Discovery of Reactive Microbiota-Derived Metabolites that Inhibit Host Proteases.

Author information

  • 1Department of Bioengineering and Therapeutic Sciences and California Institute for Quantitative Biosciences, University of California, San Francisco, San Francisco, CA 94158, USA.
  • 2Department of Biological Engineering and Synthetic Biology Center, Massachusetts Institute of Technology, Cambridge, MA 02115, USA.
  • 3Department of Biological Chemistry and Molecular Pharmacology, Harvard Medical School, Boston, MA 02115, USA.
  • 4Department of Chemical Physiology, The Scripps Research Institute, La Jolla, CA 92307, USA.
  • 5Department of Pharmaceutical Chemistry, University of California, San Francisco, San Francisco, CA 94158, USA.
  • 6Department of Molecular Biology, Princeton University, Princeton, NJ 08544, USA.
  • 7Integrative Program in Quantitative Biology, Gladstone Institutes, and Division of Biostatistics, University of California, San Francisco, San Francisco, CA 94143, USA.
  • 8Department of Bioengineering and Therapeutic Sciences and California Institute for Quantitative Biosciences, University of California, San Francisco, San Francisco, CA 94158, USA. Electronic address: fischbach@fischbachgroup.org.

Abstract

The gut microbiota modulate host biology in numerous ways, but little is known about the molecular mediators of these interactions.
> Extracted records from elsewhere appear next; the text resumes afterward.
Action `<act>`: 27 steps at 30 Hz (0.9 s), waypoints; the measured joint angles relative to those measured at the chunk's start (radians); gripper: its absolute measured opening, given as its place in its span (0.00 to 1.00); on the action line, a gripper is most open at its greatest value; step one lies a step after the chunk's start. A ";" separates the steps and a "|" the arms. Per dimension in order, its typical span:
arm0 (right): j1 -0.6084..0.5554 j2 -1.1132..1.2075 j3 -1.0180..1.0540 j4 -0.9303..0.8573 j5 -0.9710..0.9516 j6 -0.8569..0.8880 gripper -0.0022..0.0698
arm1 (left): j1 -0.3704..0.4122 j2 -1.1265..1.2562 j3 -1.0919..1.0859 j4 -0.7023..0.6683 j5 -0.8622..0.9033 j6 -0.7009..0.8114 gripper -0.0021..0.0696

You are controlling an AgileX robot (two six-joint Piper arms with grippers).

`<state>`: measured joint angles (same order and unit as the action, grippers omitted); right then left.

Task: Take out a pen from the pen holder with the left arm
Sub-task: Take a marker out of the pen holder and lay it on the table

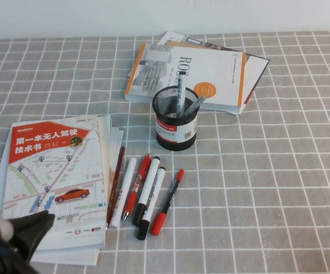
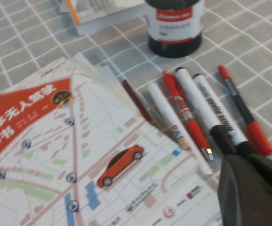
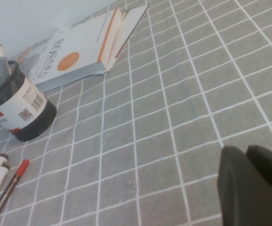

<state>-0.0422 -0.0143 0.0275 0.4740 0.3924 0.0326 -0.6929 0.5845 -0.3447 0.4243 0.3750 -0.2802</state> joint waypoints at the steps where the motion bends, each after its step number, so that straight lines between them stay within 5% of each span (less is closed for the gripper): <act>1: 0.000 0.000 0.000 0.008 0.000 0.000 0.01 | 0.046 -0.026 0.059 0.000 -0.061 0.000 0.03; 7: 0.000 0.000 0.000 0.014 0.000 0.000 0.01 | 0.248 -0.220 0.266 -0.033 -0.297 0.000 0.02; 18: 0.000 0.000 0.000 0.016 0.000 0.000 0.01 | 0.564 -0.581 0.368 -0.199 -0.275 0.020 0.02; 27: 0.000 0.000 0.000 0.016 0.000 0.000 0.01 | 0.630 -0.594 0.370 -0.466 -0.030 0.434 0.02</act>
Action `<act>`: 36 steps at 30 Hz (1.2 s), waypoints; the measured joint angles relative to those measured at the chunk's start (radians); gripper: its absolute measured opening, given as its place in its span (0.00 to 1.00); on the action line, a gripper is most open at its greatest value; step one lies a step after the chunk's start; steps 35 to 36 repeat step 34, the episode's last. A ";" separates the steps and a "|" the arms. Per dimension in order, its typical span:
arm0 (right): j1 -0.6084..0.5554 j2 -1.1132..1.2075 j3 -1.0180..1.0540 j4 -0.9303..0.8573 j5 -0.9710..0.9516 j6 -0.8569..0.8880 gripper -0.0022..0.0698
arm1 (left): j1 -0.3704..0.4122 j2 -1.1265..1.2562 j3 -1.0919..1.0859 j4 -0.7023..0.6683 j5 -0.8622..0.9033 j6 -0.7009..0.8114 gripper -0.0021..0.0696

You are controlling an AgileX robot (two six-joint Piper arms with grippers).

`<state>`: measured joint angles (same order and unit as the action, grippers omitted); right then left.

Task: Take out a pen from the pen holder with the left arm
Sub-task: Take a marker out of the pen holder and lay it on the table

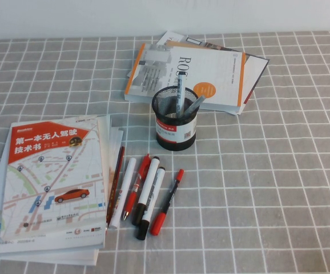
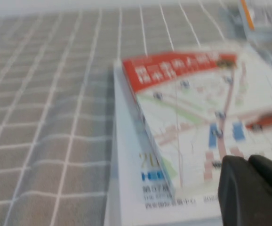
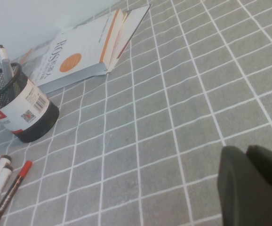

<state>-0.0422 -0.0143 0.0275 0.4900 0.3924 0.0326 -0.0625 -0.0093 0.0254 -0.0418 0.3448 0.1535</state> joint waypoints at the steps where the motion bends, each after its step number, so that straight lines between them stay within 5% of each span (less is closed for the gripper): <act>1: 0.000 0.000 0.000 0.000 0.000 0.000 0.01 | 0.000 0.000 -0.001 -0.018 0.022 0.031 0.02; 36: 0.000 0.000 0.000 0.000 0.000 0.000 0.01 | 0.002 -0.002 0.001 -0.060 0.038 0.089 0.02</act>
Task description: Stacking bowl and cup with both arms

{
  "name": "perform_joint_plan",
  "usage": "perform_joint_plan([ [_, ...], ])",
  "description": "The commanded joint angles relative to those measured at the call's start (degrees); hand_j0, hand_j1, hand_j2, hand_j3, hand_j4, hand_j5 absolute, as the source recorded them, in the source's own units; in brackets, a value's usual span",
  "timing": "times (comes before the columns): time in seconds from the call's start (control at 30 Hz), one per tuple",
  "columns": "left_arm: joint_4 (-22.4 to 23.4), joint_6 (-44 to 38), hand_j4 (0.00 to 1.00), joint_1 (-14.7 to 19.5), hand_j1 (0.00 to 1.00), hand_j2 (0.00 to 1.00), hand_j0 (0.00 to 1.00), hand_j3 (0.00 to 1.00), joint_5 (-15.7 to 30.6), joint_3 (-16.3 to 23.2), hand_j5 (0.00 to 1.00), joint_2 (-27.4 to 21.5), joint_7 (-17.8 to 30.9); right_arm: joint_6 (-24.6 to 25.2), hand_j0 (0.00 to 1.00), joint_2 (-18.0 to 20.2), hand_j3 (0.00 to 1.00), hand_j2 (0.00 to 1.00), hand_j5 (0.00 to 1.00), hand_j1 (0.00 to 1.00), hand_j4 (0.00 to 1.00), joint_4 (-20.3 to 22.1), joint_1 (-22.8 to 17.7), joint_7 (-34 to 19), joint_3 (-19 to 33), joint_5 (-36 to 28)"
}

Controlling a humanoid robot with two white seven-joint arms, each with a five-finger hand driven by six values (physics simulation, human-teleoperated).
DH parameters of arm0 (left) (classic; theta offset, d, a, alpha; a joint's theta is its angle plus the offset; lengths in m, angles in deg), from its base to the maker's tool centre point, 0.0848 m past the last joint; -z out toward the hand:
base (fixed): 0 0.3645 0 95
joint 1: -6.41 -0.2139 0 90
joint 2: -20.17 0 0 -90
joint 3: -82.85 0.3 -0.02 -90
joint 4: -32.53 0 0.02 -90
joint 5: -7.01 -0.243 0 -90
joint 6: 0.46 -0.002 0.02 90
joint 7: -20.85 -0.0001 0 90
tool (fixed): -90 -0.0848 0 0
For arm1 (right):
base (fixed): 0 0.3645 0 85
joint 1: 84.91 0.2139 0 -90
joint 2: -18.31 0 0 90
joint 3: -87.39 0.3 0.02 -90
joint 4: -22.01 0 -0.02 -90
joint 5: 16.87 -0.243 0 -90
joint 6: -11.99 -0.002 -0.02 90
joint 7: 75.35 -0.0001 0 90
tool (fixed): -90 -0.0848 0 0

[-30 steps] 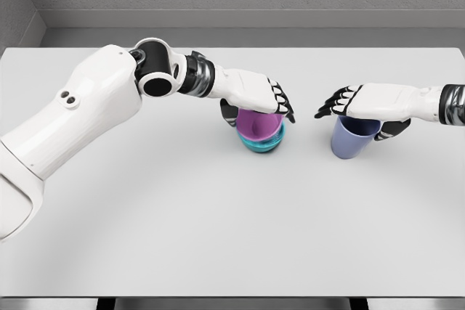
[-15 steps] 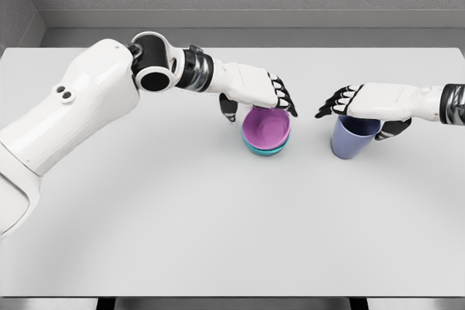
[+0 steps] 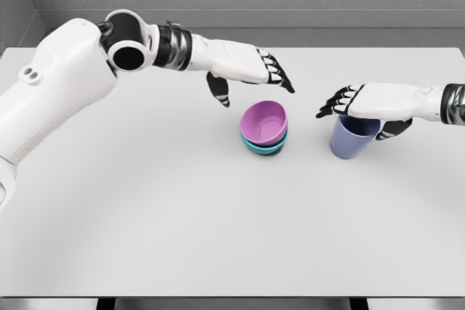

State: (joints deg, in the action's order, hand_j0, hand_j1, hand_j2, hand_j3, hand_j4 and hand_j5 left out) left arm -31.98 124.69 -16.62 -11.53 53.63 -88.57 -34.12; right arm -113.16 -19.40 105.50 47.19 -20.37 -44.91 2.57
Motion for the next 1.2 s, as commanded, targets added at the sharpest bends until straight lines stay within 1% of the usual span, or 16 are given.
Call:
perform_joint_plan([
  [0.0, 0.0, -0.1, 1.0, 0.0, 1.0, 1.0, 1.0, 1.0, 1.0, -0.1, 1.0, -0.7, 0.0, 0.1, 1.0, 0.2, 1.0, 1.0, 1.0, 1.0, 1.0, 0.0, 0.0, 0.0, 0.0, -0.3],
  [0.17, -0.1, -0.1, 1.0, 0.0, 1.0, 1.0, 1.0, 1.0, 1.6, -0.2, 1.0, -1.4, 0.0, 0.1, 1.0, 0.2, 1.0, 1.0, 1.0, 1.0, 1.0, 0.0, 0.0, 0.0, 0.0, -0.3],
  [0.2, -0.1, -0.1, 1.0, 0.1, 1.0, 1.0, 1.0, 1.0, 2.6, -0.3, 1.0, -1.9, 0.0, 0.1, 1.0, 0.1, 1.0, 1.0, 1.0, 1.0, 1.0, 0.0, 0.0, 0.0, 0.0, -0.3],
  [0.27, -0.2, -0.1, 1.0, -0.1, 1.0, 1.0, 1.0, 1.0, 9.7, -0.7, 1.0, -8.9, 0.0, 0.1, 1.0, 0.2, 1.0, 1.0, 1.0, 1.0, 1.0, 0.0, 0.0, 0.0, 0.0, -0.3],
  [0.3, -0.2, -0.1, 1.0, -0.3, 1.0, 1.0, 1.0, 1.0, 11.8, -0.7, 1.0, -11.0, 0.0, 0.1, 1.0, 0.2, 1.0, 1.0, 1.0, 1.0, 1.0, 0.0, 0.0, 0.0, 0.0, -0.3],
  [0.33, -0.2, -0.1, 1.0, -1.8, 1.0, 1.0, 1.0, 1.0, 13.4, -2.4, 1.0, -14.9, 0.0, 0.1, 1.0, 0.2, 1.0, 1.0, 1.0, 1.0, 1.0, 0.0, 0.0, 0.0, 0.0, -0.3],
  [0.4, -0.2, -0.1, 1.0, -8.2, 1.0, 1.0, 1.0, 1.0, 13.4, -7.3, 1.0, -20.7, 0.0, 0.1, 1.0, 0.2, 1.0, 1.0, 1.0, 1.0, 1.0, 0.0, 0.0, 0.0, 0.0, -0.3],
  [0.43, -0.5, -0.1, 1.0, -9.8, 1.0, 1.0, 1.0, 1.0, 13.4, -9.3, 1.0, -21.4, 0.0, 0.1, 1.0, 0.2, 1.0, 1.0, 1.0, 1.0, 1.0, 0.1, 0.0, 0.0, 0.0, -0.3],
  [0.5, -3.5, -0.1, 1.0, -10.7, 1.0, 1.0, 1.0, 1.0, 12.8, -9.8, 1.0, -23.7, 0.0, 0.1, 1.0, 0.2, 1.0, 1.0, 1.0, 1.0, 1.0, 0.1, 0.1, 0.0, 0.0, -0.3],
  [0.53, -4.2, -0.1, 1.0, -12.1, 1.0, 1.0, 1.0, 1.0, 12.7, -9.8, 1.0, -24.1, 0.0, 0.1, 1.0, 0.2, 1.0, 1.0, 1.0, 1.0, 1.0, 0.1, 0.1, 0.0, 0.0, -0.3],
  [0.6, -4.5, -0.1, 1.0, -12.9, 1.0, 1.0, 1.0, 1.0, 12.5, -9.7, 1.0, -24.2, 0.0, 0.1, 1.0, 0.2, 1.0, 1.0, 1.0, 1.0, 1.0, 0.1, 0.1, 0.0, 0.0, -0.3],
  [0.73, -4.7, -0.1, 1.0, -13.0, 1.0, 1.0, 1.0, 1.0, 12.1, -9.8, 1.0, -25.4, 0.0, 0.1, 0.99, 0.2, 0.99, 0.99, 0.99, 0.99, 0.99, 0.1, 0.1, 0.0, -0.3, -0.3],
  [0.8, -5.6, -0.1, 1.0, -13.3, 1.0, 1.0, 1.0, 1.0, 12.1, -9.8, 1.0, -25.5, 0.0, 0.1, 0.87, 0.2, 0.87, 0.87, 0.87, 0.87, 0.87, 0.1, 0.2, 0.0, -0.8, -0.3],
  [0.97, -6.4, -0.1, 1.0, -13.4, 1.0, 1.0, 1.0, 1.0, 12.1, -9.6, 1.0, -25.5, 0.0, 0.1, 0.82, 0.2, 0.82, 0.82, 0.82, 0.82, 0.82, 0.2, 0.3, 0.0, -0.8, -0.3],
  [1.13, -6.4, -0.1, 1.0, -13.4, 1.0, 1.0, 1.0, 1.0, 12.1, -9.6, 1.0, -25.5, 0.0, 0.1, 0.82, 0.3, 0.82, 0.82, 0.82, 0.82, 0.82, 0.2, 0.3, 0.0, -0.8, -0.4],
  [1.17, -6.4, -0.1, 1.0, -13.4, 1.0, 1.0, 1.0, 1.0, 12.1, -9.6, 1.0, -25.6, 0.0, 0.1, 0.77, 0.3, 0.77, 0.77, 0.77, 0.77, 0.77, 0.2, 0.3, 0.0, -0.7, -0.4],
])
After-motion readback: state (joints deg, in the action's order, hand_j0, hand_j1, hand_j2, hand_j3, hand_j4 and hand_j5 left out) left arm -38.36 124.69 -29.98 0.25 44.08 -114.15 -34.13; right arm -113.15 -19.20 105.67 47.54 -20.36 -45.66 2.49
Previously, we found a widely distributed family of nonribosomal peptide synthetase gene clusters in gut bacteria. Here, by expressing a subset of these clusters in Escherichia coli or Bacillus subtilis, we show that they encode pyrazinones and dihydropyrazinones. At least one of the 47 clusters is present in 88% of the National Institutes of Health Human Microbiome Project (NIH HMP) stool samples, and they are transcribed under conditions of host colonization. We present evidence that the active form of these molecules is the initially released peptide aldehyde, which bears potent protease inhibitory activity and selectively targets a subset of cathepsins in human cell proteomes. Our findings show that an approach combining bioinformatics, synthetic biology, and heterologous gene cluster expression can rapidly expand our knowledge of the metabolic potential of the microbiota while avoiding the challenges of cultivating fastidious commensals.

KEYWORDS:

biosynthetic gene cluster; metagenomics; microbiome; natural products; peptide aldehyde; protease inhibitor; synthetic biology

PMID:
28111075
PMCID:
PMC5302092
[Available on 2018-01-26]
DOI:
10.1016/j.cell.2016.12.021
[PubMed - in process]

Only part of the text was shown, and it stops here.